WHAT YOU ARE ASKED TO DO: Restate the entries below word for word, omitting nothing.
__________
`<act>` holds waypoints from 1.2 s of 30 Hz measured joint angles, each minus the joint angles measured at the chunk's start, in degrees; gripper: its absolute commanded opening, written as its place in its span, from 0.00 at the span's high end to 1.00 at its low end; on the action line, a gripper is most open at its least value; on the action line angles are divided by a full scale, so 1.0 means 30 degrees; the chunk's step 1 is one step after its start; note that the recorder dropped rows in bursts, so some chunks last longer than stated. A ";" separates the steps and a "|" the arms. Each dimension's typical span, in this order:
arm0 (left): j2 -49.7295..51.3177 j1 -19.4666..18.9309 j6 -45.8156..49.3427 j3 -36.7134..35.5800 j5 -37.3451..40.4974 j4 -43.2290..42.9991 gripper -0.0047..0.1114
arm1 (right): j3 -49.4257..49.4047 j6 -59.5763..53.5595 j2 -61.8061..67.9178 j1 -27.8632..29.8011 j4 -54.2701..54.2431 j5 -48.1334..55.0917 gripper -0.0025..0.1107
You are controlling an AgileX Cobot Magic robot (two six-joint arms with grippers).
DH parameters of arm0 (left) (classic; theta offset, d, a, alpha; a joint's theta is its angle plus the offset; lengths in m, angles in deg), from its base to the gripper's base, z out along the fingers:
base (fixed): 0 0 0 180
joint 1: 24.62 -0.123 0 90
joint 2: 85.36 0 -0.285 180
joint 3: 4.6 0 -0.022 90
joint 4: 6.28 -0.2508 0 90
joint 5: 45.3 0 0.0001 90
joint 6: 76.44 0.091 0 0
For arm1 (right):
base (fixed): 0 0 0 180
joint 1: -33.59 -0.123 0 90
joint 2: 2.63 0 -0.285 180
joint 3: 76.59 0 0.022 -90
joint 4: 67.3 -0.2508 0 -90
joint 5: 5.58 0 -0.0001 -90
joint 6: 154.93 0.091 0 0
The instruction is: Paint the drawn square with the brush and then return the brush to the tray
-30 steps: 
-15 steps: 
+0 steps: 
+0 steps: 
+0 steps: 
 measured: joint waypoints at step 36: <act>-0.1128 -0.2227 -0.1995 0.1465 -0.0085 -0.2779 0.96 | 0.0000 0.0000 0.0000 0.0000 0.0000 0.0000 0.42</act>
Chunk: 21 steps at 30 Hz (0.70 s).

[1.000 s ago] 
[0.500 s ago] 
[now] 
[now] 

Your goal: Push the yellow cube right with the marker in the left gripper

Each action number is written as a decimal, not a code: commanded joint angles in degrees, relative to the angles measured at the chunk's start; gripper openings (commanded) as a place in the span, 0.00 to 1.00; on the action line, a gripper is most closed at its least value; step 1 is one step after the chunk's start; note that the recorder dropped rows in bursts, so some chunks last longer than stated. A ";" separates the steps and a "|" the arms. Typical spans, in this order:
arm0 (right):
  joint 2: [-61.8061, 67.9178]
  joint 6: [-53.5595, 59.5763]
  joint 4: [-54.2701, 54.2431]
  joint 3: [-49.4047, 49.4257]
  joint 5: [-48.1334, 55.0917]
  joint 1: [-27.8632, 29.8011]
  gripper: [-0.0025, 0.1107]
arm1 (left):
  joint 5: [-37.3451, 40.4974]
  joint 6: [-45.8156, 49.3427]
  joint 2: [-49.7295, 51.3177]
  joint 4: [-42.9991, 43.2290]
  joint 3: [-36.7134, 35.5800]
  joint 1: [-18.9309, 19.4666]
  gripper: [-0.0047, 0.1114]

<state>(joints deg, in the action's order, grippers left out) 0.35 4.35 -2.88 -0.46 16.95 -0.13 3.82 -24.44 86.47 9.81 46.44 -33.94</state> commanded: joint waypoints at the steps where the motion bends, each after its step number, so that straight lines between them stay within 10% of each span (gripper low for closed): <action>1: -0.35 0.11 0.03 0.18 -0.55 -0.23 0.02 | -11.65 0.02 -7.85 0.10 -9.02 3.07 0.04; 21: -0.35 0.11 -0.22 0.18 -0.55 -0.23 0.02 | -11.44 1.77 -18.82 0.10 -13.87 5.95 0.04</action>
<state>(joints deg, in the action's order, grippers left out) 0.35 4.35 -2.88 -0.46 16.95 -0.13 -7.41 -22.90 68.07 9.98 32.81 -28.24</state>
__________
WRITTEN RESPONSE:
`<act>` holds waypoints from 1.2 s of 30 Hz measured joint angles, each minus the joint angles measured at the chunk's start, in degrees; gripper: its absolute commanded opening, written as its place in its span, from 0.00 at the span's high end to 1.00 at its low end; on the action line, a gripper is most open at its least value; on the action line angles are divided by a full scale, so 1.0 means 30 degrees; the chunk's step 1 is one step after its start; note that the recorder dropped rows in bursts, so some chunks last longer than stated. A ";" separates the steps and a "|" the arms. Each dimension's typical span, in this order:
arm0 (left): j2 -49.7295..51.3177 j1 -19.4666..18.9309 j6 -45.8156..49.3427 j3 -36.7134..35.5800 j5 -37.3451..40.4974 j4 -43.2290..42.9991 gripper -0.0047..0.1114
arm1 (right): j3 -49.4257..49.4047 j6 -59.5763..53.5595 j2 -61.8061..67.9178 j1 -27.8632..29.8011 j4 -54.2701..54.2431 j5 -48.1334..55.0917 gripper -0.0025..0.1107
You are controlling an AgileX Cobot Magic robot (two six-joint arms with grippers).
DH parameters of arm0 (left) (classic; theta offset, d, a, alpha; a joint's theta is its angle plus the offset; lengths in m, angles in deg), from its base to the gripper's base, z out along the fingers:
base (fixed): 0 0 0 180
joint 1: 24.62 -0.123 0 90
joint 2: 85.36 0 -0.285 180
joint 3: 4.6 0 -0.022 90
joint 4: 6.28 -0.2508 0 90
joint 5: 45.3 0 0.0001 90
joint 6: 76.44 0.091 0 0
For arm1 (right):
base (fixed): 0 0 0 180
joint 1: -33.59 -0.123 0 90
joint 2: 2.63 0 -0.285 180
joint 3: 76.59 0 0.022 -90
joint 4: 67.3 -0.2508 0 -90
joint 5: 5.58 0 -0.0001 -90
joint 6: 154.93 0.091 0 0
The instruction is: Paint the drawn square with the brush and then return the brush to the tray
-30 steps: 
-15 steps: 
+0 steps: 
+0 steps: 
+0 steps: 
 measured: joint waypoints at step 36: <act>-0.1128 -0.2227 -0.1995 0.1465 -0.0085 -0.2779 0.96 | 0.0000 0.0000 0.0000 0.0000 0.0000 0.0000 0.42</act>
Chunk: 21 steps at 30 Hz (0.70 s).

[1.000 s ago] 
[0.500 s ago] 
[now] 
[now] 

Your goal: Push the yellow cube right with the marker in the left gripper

Each action number is written as a decimal, not a code: commanded joint angles in degrees, relative to the angles measured at the chunk's start; gripper openings (commanded) as a place in the span, 0.00 to 1.00; on the action line, a gripper is most closed at its least value; step 1 is one step after the chunk's start; note that the recorder dropped rows in bursts, so some chunks last longer than stated. A ";" separates the steps and a "|" the arms. Typical spans, in this order:
arm0 (right):
  joint 2: [-61.8061, 67.9178]
  joint 6: [-53.5595, 59.5763]
  joint 4: [-54.2701, 54.2431]
  joint 3: [-49.4047, 49.4257]
  joint 5: [-48.1334, 55.0917]
  joint 1: [-27.8632, 29.8011]
  gripper: [-0.0025, 0.1107]
arm1 (left):
  joint 5: [-37.3451, 40.4974]
  joint 6: [-45.8156, 49.3427]
  joint 2: [-49.7295, 51.3177]
  joint 4: [-42.9991, 43.2290]
  joint 3: [-36.7134, 35.5800]
  joint 1: [-18.9309, 19.4666]
  gripper: [-0.0047, 0.1114]

<state>(joints deg, in the action's order, grippers left out) 0.35 4.35 -2.88 -0.46 16.95 -0.13 3.82 -24.44 86.47 9.81 46.44 -33.94</state> commanded: joint waypoints at the steps where the motion bends, each after its step number, so that straight lines between them stay within 10% of each span (gripper low for closed): <action>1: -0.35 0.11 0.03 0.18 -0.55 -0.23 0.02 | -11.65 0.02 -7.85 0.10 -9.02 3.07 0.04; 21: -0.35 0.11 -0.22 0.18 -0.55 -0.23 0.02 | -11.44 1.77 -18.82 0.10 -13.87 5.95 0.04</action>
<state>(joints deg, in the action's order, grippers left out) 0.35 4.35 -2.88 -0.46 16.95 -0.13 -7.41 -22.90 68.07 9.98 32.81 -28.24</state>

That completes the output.